EXERCISE GOAL → Examine each line of the data. Copy those that contain the string "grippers".

PROVIDED ENTRIES →

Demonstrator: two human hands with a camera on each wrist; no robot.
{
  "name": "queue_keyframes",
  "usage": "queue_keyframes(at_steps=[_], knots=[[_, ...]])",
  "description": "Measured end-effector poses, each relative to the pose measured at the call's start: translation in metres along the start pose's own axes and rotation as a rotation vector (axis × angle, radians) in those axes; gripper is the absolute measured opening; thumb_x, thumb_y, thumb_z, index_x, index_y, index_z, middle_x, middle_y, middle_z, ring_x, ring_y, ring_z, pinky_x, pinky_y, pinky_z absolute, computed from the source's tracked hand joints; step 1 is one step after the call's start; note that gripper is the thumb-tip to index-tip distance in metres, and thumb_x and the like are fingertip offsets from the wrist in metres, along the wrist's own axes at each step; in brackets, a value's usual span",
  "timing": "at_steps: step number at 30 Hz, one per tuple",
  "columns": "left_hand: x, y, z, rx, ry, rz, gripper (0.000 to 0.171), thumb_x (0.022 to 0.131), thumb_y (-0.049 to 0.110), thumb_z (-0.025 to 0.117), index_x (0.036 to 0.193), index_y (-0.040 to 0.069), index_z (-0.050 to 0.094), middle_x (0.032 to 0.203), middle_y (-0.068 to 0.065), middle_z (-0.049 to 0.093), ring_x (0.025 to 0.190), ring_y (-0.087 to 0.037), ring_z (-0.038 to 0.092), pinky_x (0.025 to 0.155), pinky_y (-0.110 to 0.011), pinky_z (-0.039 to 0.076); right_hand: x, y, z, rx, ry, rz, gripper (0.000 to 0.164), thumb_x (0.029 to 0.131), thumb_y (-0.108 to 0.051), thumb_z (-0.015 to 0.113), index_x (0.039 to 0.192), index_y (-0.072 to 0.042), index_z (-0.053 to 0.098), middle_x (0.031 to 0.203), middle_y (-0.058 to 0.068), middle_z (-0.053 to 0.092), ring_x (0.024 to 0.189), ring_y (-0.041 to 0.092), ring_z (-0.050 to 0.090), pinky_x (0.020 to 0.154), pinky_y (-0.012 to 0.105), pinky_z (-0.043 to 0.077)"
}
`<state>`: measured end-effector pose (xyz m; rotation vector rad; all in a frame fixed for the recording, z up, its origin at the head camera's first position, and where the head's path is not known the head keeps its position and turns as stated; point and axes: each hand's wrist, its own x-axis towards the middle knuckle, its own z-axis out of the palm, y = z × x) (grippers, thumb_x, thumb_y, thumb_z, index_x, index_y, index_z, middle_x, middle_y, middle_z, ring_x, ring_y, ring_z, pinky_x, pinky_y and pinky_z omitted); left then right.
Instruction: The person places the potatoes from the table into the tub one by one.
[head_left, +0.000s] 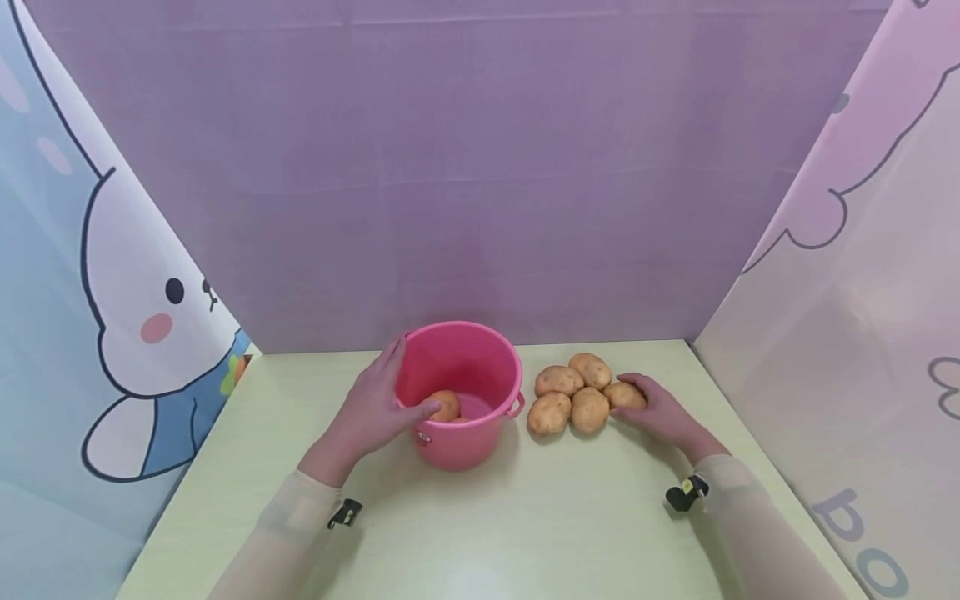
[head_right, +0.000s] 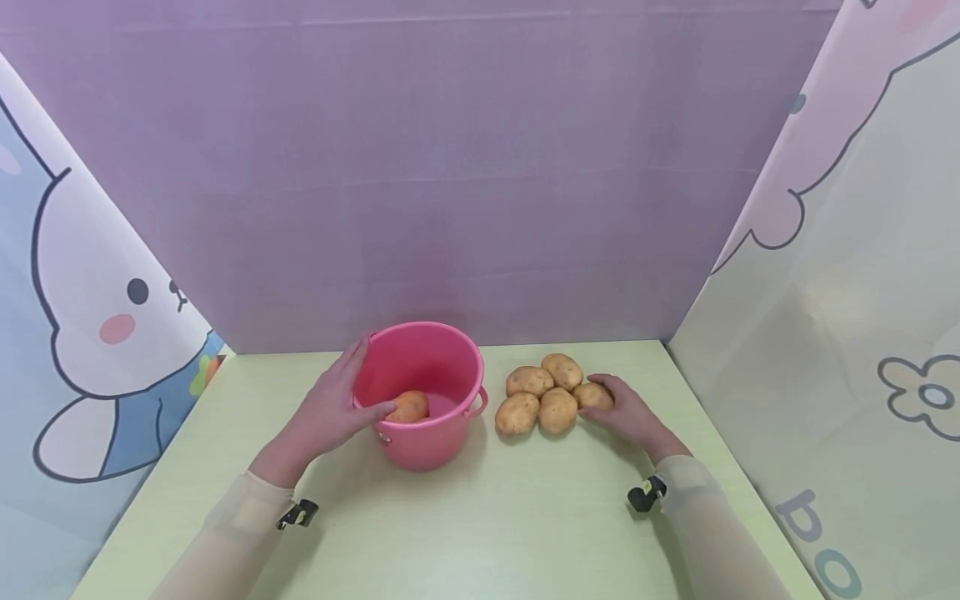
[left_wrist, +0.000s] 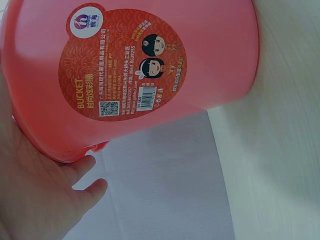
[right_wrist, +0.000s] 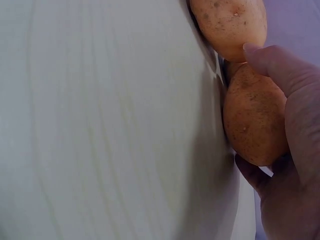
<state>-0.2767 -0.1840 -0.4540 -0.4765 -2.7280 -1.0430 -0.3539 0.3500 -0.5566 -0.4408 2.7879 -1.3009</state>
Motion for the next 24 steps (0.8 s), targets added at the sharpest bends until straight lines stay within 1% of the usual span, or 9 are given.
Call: queue_keyframes(at_steps=[6, 13, 19, 24], knots=[[0.0004, -0.0009, 0.001, -0.004, 0.001, -0.001, 0.131, 0.083, 0.078, 0.083, 0.179, 0.015, 0.018, 0.179, -0.007, 0.031, 0.155, -0.039, 0.04, 0.097, -0.06, 0.064, 0.0007, 0.003, 0.0022, -0.008, 0.006, -0.011, 0.078, 0.097, -0.032, 0.089, 0.159, -0.003, 0.051, 0.159, 0.026, 0.054, 0.148, 0.051, 0.049, 0.122, 0.068, 0.035], [0.0002, -0.0005, 0.0013, -0.005, -0.001, 0.003, 0.133, 0.083, 0.077, 0.084, 0.179, 0.014, 0.018, 0.18, -0.008, 0.029, 0.157, -0.041, 0.038, 0.098, -0.062, 0.063, 0.0012, 0.0035, 0.0035, -0.028, 0.009, -0.014, 0.08, 0.096, -0.033, 0.09, 0.159, -0.003, 0.051, 0.16, 0.026, 0.054, 0.148, 0.05, 0.048, 0.122, 0.068, 0.035], [0.0, -0.0011, 0.0016, 0.006, 0.002, 0.01, 0.132, 0.083, 0.077, 0.083, 0.178, 0.013, 0.018, 0.18, -0.008, 0.028, 0.157, -0.041, 0.037, 0.099, -0.062, 0.062, 0.0019, 0.0029, 0.0045, -0.047, 0.016, -0.014, 0.079, 0.095, -0.035, 0.091, 0.157, -0.005, 0.054, 0.156, 0.025, 0.058, 0.144, 0.049, 0.053, 0.119, 0.067, 0.039], [0.0006, -0.0005, 0.0012, -0.002, 0.008, 0.011, 0.131, 0.083, 0.077, 0.084, 0.178, 0.015, 0.019, 0.178, -0.007, 0.032, 0.155, -0.039, 0.041, 0.096, -0.06, 0.064, 0.0014, 0.0014, 0.0047, -0.022, 0.015, -0.019, 0.077, 0.095, -0.033, 0.091, 0.156, -0.006, 0.055, 0.153, 0.024, 0.061, 0.14, 0.046, 0.057, 0.117, 0.065, 0.041]])
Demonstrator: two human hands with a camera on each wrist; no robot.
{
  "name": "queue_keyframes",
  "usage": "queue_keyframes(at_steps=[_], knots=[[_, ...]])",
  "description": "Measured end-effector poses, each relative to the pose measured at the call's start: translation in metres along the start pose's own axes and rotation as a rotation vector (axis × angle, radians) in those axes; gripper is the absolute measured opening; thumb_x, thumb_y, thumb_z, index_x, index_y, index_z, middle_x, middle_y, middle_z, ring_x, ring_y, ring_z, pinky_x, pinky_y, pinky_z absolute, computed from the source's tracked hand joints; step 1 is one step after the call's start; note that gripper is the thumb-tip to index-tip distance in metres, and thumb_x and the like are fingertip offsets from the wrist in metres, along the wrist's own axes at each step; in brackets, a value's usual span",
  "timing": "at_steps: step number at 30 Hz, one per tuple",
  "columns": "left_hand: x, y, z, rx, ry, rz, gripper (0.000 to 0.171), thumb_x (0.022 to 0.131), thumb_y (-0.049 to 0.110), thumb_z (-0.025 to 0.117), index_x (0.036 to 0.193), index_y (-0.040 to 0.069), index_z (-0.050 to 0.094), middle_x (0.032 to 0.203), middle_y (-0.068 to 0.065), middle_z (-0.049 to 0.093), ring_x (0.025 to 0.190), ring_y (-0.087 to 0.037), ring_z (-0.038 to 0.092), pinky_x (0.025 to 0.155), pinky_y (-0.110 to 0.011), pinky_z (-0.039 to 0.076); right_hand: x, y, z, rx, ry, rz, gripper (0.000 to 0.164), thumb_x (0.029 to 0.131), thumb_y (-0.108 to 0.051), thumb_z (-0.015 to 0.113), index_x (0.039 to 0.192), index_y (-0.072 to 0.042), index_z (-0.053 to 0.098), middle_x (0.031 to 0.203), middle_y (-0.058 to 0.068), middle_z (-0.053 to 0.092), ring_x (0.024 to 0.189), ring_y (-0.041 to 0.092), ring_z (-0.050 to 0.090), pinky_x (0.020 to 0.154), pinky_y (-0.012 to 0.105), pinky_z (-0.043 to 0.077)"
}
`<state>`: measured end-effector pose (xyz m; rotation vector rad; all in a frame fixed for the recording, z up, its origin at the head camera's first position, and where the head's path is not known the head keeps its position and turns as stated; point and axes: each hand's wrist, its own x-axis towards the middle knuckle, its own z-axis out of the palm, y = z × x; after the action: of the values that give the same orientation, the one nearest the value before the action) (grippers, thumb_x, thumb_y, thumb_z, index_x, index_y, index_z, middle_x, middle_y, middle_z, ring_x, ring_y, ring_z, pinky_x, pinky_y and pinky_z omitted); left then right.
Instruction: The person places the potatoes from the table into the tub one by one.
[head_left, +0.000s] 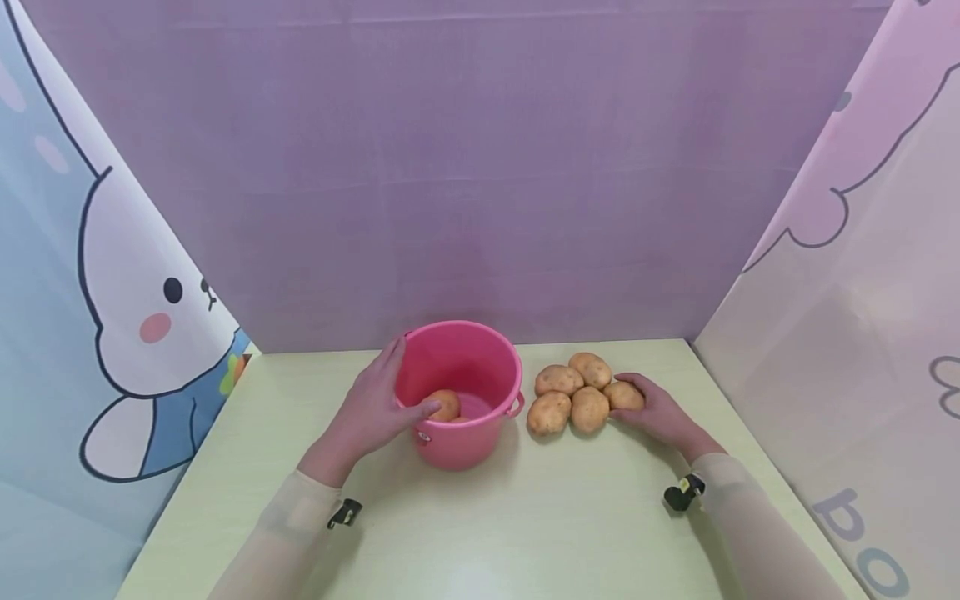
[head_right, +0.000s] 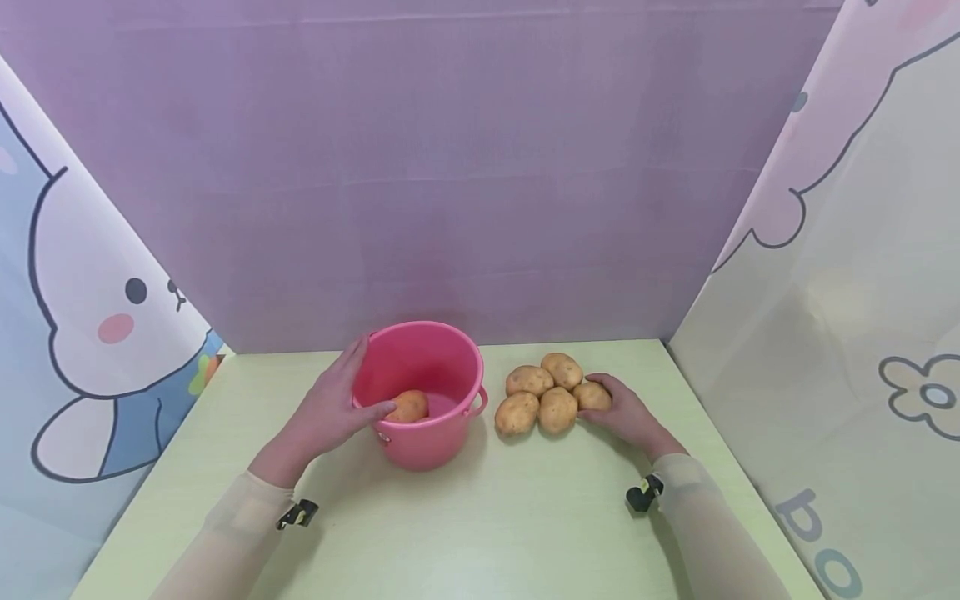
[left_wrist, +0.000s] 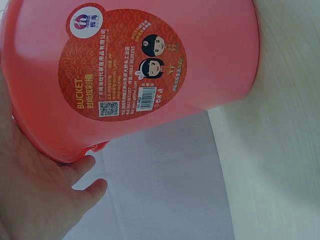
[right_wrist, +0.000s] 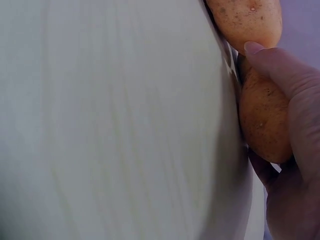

EXERCISE RESULT →
`<state>`: measured end-effector pose (xyz m; rotation vector rad; all in a frame fixed for the recording, z up, its origin at the head camera's first position, and where the head's path is not known the head keeps its position and turns as stated; point and axes: each hand's wrist, its own x-axis towards the middle knuckle, its own z-axis out of the palm, y = z × x) (grippers, thumb_x, thumb_y, thumb_z, index_x, index_y, index_z, middle_x, middle_y, middle_z, ring_x, ring_y, ring_z, pinky_x, pinky_y and pinky_z omitted); left then right.
`<state>`: measured end-effector pose (xyz m; rotation vector rad; all in a frame fixed for the recording, z up, its origin at the head camera's first position, and where the head's path is not known the head keeps its position and turns as stated; point and axes: each hand's wrist, its own x-axis towards the middle knuckle, its own z-axis out of the palm, y = z × x; after the action: of the values that give the same orientation, the one nearest the value before the action) (grippers, thumb_x, thumb_y, thumb_z, index_x, index_y, index_z, middle_x, middle_y, middle_z, ring_x, ring_y, ring_z, pinky_x, pinky_y and pinky_z omitted); left then right.

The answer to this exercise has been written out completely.